Aborted (Signal sent by tkill() 120179 10000)

warpup成功后报以上错误

strint commented 1 month ago

请观察一下报错时的显存占用,看是不是显存满了导致 OOM 了

strint commented 1 month ago

设备型号也请发下,我们可以尝试复现下

strint commented 1 month ago

可以尝试调整下预热方式,先用最大的分辨率做预热,然后后面跑小的分辨率。【建议】

另外一种可以尝试的方法是把环境变量 ONEFLOW_CONV2D_KERNEL_ENABLE_TUNING_WARMUP 设置为 0【不太建议,可能导致分辨率变化时,推理开销变大一些】

peng25zhang commented 1 month ago

设备型号也请发下,我们可以尝试复现下

A800上跑的。onediff是不是会增大内存开销呢,2400*1080分辨率不用onediff能跑,用了onediff后就会出错。 @strint

strint commented 1 month ago

设备型号也请发下,我们可以尝试复现下

A800上跑的。onediff是不是会增大内存开销呢,2400*1080分辨率不用onediff能跑,用了onediff后就会出错。 @strint

我们验证下这个分辨率看看

@marigoold 来安排个

strint commented 1 month ago

@marigoold 可以发下总结

peng25zhang commented 1 month ago

@marigoold 可以发下总结 请问下这个问题能解决吗

marigoold commented 1 month ago

@marigoold 可以发下总结 请问下这个问题能解决吗

您好,这个现象已经找到问题所在,正在修复,您可以使用 export ONEFLOW_CONV2D_KERNEL_ENABLE_TUNING_WARMUP=0 临时应对一下,看看还有没有问题。 另外,如果 vae 编译时候也报错的话,可以在 compile_pipe 里面指定 ignores=["vae"]

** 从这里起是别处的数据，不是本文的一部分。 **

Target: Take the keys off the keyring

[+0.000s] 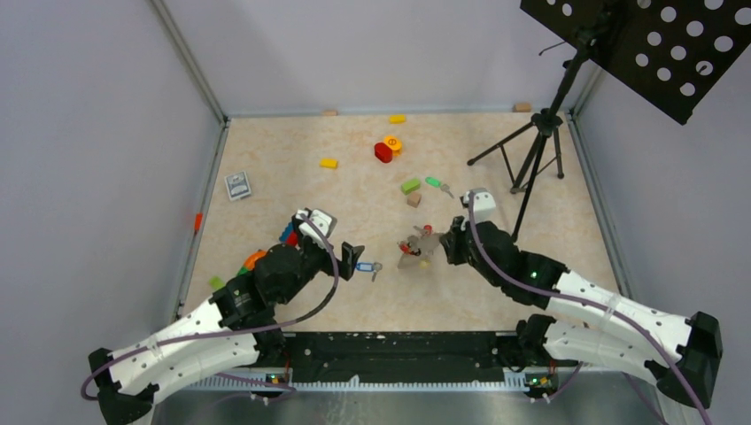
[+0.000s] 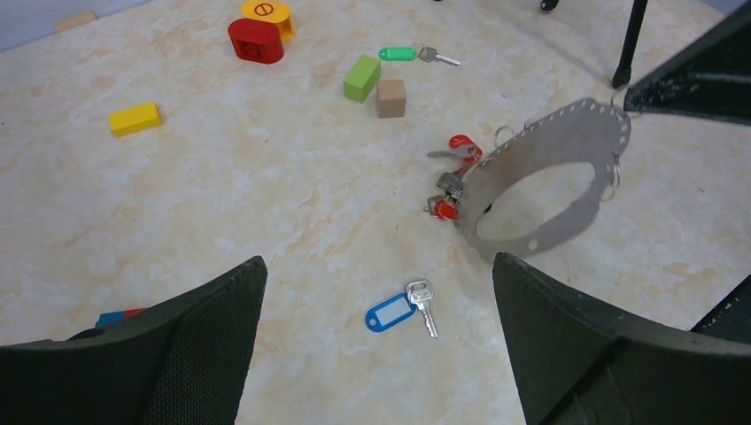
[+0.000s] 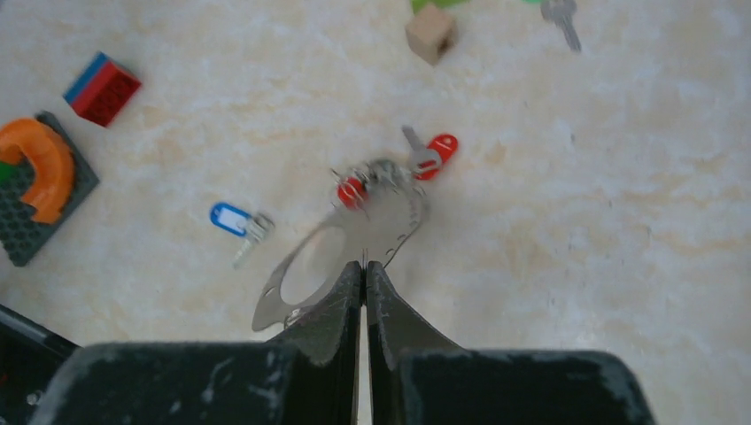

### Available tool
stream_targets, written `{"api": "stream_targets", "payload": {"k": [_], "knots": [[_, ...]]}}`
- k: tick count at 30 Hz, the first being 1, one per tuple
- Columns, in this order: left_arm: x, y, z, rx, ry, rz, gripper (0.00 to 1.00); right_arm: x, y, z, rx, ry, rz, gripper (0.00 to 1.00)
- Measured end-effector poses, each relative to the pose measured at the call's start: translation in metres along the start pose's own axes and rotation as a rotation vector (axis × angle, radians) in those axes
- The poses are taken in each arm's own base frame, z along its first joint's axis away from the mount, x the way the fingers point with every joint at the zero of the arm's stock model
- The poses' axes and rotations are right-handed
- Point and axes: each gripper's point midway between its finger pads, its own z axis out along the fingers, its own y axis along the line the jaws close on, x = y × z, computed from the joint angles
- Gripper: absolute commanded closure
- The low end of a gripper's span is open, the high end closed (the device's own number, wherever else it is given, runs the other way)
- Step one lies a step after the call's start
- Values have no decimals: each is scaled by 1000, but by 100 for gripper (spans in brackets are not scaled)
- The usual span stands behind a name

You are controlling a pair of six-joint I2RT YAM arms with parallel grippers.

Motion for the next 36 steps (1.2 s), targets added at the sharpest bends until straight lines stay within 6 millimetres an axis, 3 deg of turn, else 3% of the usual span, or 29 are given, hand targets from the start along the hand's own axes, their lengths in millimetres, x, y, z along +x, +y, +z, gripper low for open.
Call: {"api": "stream_targets", "payload": {"k": [4, 6, 12, 20, 25, 29, 36], "knots": [[3, 0, 1, -3, 10, 4, 1, 50, -30, -13, 78, 127, 30, 93], [6, 0, 3, -4, 20, 4, 1, 64, -42, -23, 108, 167, 48, 91], [13, -1, 7, -13, 47, -13, 1, 67, -51, -38, 129, 173, 99, 88], [19, 2, 5, -37, 71, -46, 1, 79, -54, -34, 162, 221, 94, 80], [29, 5, 3, -58, 111, -59, 1, 81, -54, -32, 169, 231, 100, 64], [37, 6, 3, -84, 177, -78, 1, 85, -52, -32, 165, 250, 104, 34], [52, 2, 3, -124, 310, -127, 1, 110, -47, -33, 165, 389, 85, 26]]}}
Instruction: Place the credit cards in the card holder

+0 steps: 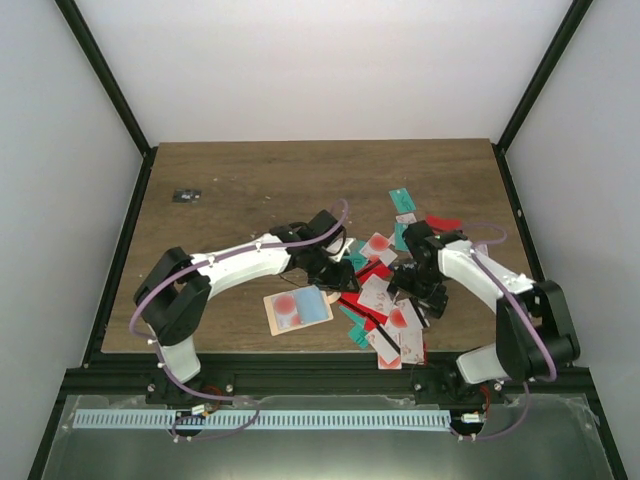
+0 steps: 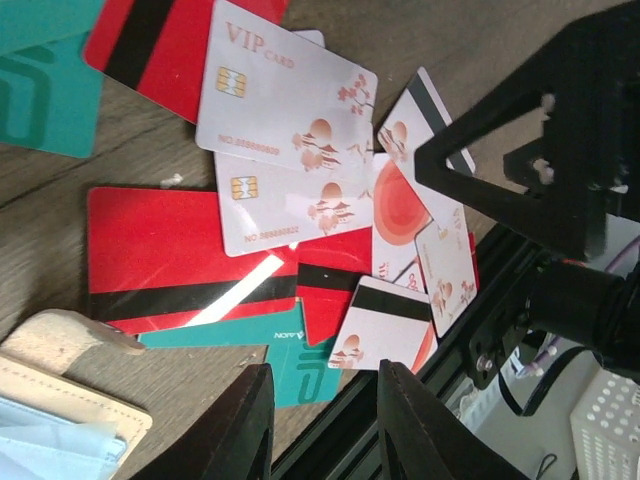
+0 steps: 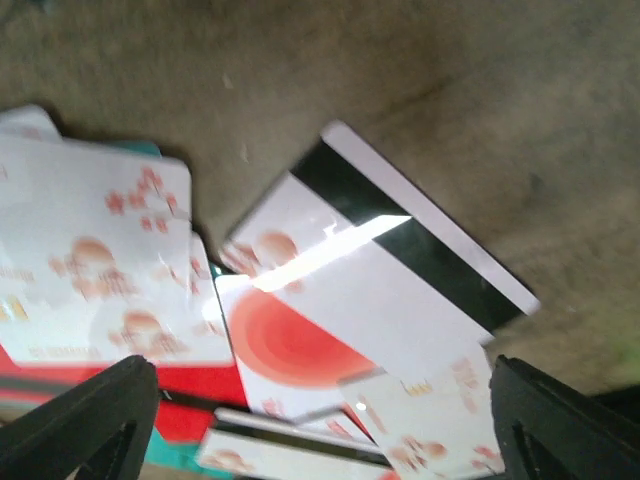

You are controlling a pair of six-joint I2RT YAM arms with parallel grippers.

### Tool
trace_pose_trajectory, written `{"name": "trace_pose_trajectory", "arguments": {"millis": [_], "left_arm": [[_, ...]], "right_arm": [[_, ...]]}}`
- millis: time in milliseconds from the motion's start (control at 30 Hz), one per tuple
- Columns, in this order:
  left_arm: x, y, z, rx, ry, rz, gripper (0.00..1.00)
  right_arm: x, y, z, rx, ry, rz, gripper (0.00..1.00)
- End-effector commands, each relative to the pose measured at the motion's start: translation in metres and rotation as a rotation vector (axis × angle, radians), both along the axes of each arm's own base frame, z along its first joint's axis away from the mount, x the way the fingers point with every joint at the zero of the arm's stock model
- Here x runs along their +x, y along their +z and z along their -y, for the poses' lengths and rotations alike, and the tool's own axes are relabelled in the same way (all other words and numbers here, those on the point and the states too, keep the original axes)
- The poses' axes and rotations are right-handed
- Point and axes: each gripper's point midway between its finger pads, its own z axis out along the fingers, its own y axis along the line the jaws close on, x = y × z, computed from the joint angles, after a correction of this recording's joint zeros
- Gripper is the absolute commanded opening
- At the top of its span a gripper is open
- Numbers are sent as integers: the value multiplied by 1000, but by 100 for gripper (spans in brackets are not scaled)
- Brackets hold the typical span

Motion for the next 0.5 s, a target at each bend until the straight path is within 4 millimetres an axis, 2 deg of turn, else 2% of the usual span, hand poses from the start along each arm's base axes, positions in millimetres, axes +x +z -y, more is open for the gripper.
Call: {"name": "trace_pose_trajectory", "arguments": {"millis": [0,100,233,467], "left_arm": [[-10,4,14,-50,-73,-1,31],[-21,3,21,-67,-120,-8,31],[-34,-3,29,-64,-167,-17,31],[-35,-5,27,-45,-169,-6,31]], "right_arm": [[-37,16,12,-22,57,-51,96],[-51,20,11,-1,76,-61,100],[-62,26,1,7,118,-73,100],[-92,26,-24,44,218,-142,100]]}}
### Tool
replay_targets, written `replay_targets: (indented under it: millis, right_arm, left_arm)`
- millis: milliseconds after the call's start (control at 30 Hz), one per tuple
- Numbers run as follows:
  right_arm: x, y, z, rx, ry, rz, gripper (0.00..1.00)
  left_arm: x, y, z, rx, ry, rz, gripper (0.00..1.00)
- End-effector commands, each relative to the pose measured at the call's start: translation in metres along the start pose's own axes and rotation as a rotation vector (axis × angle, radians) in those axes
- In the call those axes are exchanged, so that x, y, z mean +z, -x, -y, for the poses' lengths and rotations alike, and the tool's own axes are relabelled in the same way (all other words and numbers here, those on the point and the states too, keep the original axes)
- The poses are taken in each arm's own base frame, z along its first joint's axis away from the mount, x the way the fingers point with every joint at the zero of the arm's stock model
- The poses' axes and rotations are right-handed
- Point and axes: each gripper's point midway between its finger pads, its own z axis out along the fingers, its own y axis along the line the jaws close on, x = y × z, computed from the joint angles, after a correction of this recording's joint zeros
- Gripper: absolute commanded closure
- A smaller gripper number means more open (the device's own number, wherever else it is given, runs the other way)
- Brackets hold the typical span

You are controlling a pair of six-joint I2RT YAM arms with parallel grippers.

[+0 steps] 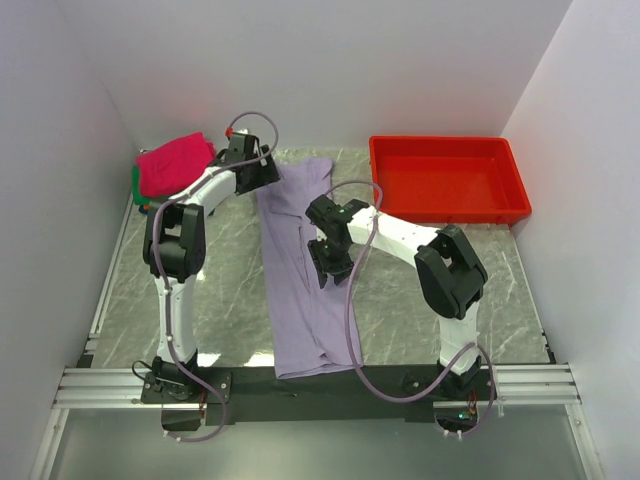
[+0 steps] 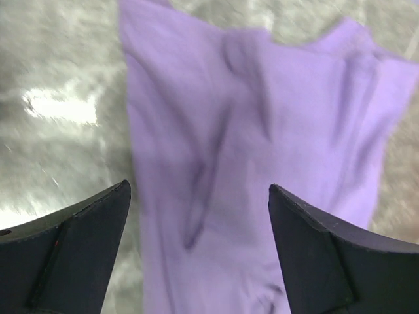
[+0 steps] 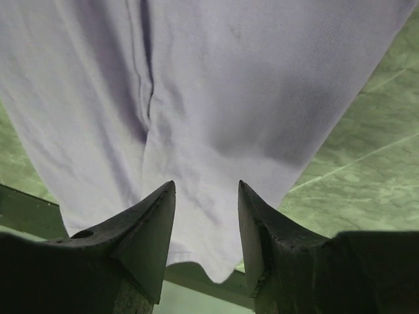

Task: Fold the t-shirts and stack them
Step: Fold the tshirt

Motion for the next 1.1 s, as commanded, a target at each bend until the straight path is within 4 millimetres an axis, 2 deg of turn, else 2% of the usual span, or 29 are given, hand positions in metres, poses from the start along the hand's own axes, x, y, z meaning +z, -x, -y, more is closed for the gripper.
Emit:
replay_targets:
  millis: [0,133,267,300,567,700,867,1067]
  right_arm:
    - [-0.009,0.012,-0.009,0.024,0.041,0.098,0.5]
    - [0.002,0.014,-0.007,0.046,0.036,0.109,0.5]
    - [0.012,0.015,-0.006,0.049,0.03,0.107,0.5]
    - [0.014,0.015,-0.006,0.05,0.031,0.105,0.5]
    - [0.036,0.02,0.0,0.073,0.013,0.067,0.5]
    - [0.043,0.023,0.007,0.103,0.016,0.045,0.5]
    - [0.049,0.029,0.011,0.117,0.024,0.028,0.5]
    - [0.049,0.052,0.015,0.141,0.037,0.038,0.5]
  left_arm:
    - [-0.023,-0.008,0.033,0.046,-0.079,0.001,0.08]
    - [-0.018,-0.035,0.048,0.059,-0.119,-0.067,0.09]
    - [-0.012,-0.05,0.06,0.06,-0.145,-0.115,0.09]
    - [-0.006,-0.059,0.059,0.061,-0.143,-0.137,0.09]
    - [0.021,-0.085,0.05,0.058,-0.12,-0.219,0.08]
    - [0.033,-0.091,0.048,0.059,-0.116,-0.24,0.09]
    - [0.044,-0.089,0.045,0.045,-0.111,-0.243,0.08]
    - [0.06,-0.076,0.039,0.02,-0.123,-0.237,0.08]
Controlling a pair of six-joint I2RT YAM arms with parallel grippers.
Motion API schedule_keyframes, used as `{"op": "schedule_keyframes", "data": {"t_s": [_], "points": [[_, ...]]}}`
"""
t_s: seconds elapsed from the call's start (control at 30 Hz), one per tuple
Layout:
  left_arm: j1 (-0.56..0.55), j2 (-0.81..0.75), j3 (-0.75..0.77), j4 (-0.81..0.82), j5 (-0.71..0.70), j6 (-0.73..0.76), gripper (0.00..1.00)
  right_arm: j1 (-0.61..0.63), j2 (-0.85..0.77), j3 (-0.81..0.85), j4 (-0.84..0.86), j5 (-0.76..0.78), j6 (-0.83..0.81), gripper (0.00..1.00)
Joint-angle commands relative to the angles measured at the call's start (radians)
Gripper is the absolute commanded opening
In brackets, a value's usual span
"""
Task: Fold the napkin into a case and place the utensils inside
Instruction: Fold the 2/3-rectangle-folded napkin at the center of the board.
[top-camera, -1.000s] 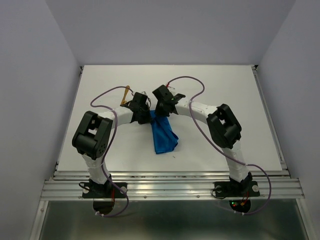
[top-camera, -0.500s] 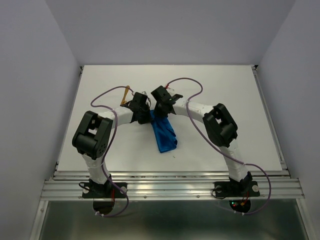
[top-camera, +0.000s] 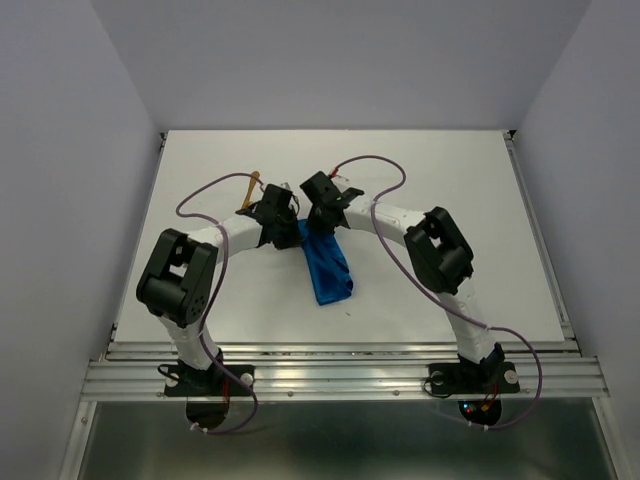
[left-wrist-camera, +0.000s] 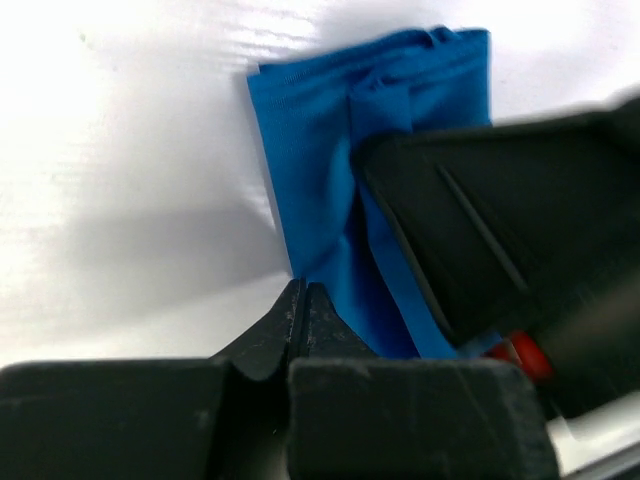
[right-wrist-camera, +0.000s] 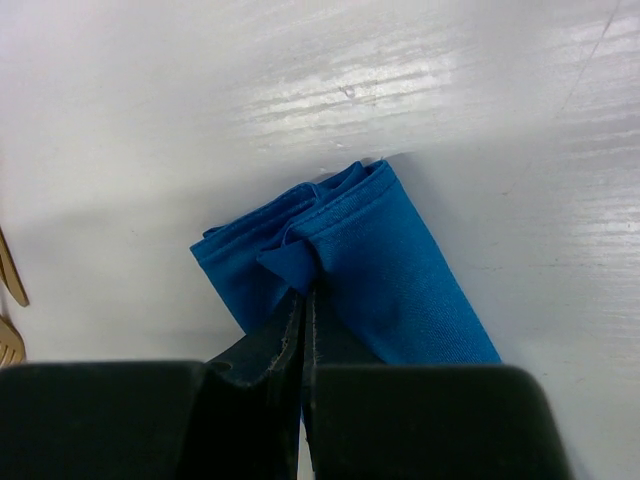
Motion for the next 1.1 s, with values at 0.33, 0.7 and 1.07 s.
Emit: {"op": "schedule_keyframes", "data": {"t_s": [0.33,0.7,1.07], "points": [[-0.002,-0.293,-0.145,-0.033,0.038,-0.124,0.33,0.006,0.073,0.101,-0.072,0.096,0.016,0.01],[-0.002,-0.393,-0.208,-0.010,0.058,-0.138,0.81,0.006,0.118,0.179,-0.172,0.135,0.019,0.01],[-0.011,-0.379,-0.177,-0.016,0.089,-0.123,0.88,0.006,0.121,0.208,-0.224,0.183,0.053,0.01]]}}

peng25zhang commented 1 month ago

@marigoold 可以发下总结 请问下这个问题能解决吗

您好,这个现象已经找到问题所在,正在修复,您可以使用 export ONEFLOW_CONV2D_KERNEL_ENABLE_TUNING_WARMUP=0 临时应对一下,看看还有没有问题。 另外,如果 vae 编译时候也报错的话,可以在 compile_pipe 里面指定 ignores=["vae"]

@marigoold 您好,这个方法试过了,还是不行。

marigoold commented 4 weeks ago

@marigoold 可以发下总结 请问下这个问题能解决吗

您好,这个现象已经找到问题所在,正在修复,您可以使用 export ONEFLOW_CONV2D_KERNEL_ENABLE_TUNING_WARMUP=0 临时应对一下,看看还有没有问题。 另外,如果 vae 编译时候也报错的话,可以在 compile_pipe 里面指定 ignores=["vae"]

@marigoold 您好,这个方法试过了,还是不行。

还是一样的错误吗?

peng25zhang commented 4 weeks ago

@marigoold 可以发下总结 请问下这个问题能解决吗

您好,这个现象已经找到问题所在,正在修复,您可以使用 export ONEFLOW_CONV2D_KERNEL_ENABLE_TUNING_WARMUP=0 临时应对一下,看看还有没有问题。 另外,如果 vae 编译时候也报错的话,可以在 compile_pipe 里面指定 ignores=["vae"]

@marigoold 您好,这个方法试过了,还是不行。

还是一样的错误吗?

@marigoold 是一样的错误。

peng25zhang commented 1 week ago

@strint @marigoold 您好,请问这个问题解决了吗?